Problem requirements: Nothing outside the range is wanted. Repeat exactly the lines below from the one with "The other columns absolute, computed" through the one with "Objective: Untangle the".
——
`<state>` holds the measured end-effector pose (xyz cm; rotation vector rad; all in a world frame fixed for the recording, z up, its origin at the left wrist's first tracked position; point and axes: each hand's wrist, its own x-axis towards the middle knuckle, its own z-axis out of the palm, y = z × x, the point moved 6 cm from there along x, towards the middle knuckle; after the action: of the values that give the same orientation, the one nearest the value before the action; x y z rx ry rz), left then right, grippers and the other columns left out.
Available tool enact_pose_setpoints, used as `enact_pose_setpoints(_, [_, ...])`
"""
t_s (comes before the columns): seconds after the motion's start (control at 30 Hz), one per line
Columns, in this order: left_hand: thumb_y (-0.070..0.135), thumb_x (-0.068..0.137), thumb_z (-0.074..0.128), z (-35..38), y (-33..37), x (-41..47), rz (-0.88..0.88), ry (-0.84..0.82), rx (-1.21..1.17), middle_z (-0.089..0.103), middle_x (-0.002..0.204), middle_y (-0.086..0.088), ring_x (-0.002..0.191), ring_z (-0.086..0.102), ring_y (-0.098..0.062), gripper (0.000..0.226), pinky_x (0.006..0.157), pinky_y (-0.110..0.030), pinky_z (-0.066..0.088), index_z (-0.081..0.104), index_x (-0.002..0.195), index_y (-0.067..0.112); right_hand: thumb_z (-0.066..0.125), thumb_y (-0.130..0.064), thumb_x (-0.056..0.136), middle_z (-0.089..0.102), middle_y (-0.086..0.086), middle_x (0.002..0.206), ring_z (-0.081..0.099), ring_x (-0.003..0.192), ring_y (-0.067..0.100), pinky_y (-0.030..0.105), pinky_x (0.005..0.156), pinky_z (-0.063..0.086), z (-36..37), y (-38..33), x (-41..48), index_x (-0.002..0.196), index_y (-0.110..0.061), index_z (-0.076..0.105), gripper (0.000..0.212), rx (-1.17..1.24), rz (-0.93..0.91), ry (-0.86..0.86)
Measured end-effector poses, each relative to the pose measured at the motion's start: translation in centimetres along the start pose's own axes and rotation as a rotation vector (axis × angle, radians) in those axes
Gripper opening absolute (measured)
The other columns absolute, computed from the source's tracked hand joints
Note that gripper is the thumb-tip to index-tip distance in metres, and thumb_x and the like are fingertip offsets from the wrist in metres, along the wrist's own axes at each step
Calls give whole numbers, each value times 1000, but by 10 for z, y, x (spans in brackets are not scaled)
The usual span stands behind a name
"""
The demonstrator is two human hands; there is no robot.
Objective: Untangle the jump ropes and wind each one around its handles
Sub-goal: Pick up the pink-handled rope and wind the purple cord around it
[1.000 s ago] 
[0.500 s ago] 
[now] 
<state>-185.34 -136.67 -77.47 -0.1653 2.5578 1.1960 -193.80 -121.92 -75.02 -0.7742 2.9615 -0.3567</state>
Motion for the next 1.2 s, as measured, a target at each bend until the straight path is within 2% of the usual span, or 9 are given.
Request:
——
Response below:
The other columns absolute, computed from the source's tracked hand joints
Note that gripper is the thumb-tip to index-tip distance in metres, and thumb_x and the like are fingertip offsets from the wrist in metres, along the wrist's own axes at each step
Calls give whole numbers, each value times 1000, but by 10 for z, y, x (spans in brackets are not scaled)
The usual span stands behind a name
"""
The demonstrator is two human hands; there is no robot.
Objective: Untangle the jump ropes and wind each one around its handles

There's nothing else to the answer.